- ABOUT THIS TASK
The answer should consist solely of the lines from the first one below through the line containing "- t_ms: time", copied exactly.

*** Opening of RECORDED INFORMATION ***

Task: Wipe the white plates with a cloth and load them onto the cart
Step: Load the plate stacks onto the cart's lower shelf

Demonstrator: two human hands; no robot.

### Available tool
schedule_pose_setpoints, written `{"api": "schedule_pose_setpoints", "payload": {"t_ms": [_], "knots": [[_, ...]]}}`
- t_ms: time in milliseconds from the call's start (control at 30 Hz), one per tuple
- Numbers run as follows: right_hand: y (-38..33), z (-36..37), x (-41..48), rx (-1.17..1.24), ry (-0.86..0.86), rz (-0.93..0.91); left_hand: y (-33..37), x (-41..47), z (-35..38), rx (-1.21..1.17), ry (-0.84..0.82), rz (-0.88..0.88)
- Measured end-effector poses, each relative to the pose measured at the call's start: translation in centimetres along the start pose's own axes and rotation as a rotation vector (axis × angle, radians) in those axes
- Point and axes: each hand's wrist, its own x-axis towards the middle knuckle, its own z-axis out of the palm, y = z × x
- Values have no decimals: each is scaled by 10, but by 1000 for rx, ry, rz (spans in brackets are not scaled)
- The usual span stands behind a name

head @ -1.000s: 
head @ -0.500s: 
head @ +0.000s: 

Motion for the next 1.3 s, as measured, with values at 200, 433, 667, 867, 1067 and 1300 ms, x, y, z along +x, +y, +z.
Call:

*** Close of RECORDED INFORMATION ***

- ANSWER FOR THE TASK
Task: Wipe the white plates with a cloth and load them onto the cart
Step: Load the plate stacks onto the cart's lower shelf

Demonstrator: two human hands; no robot.

### Available tool
schedule_pose_setpoints, written `{"api": "schedule_pose_setpoints", "payload": {"t_ms": [_], "knots": [[_, ...]]}}`
- t_ms: time in milliseconds from the call's start (control at 30 Hz), one per tuple

What has been written here completes the answer.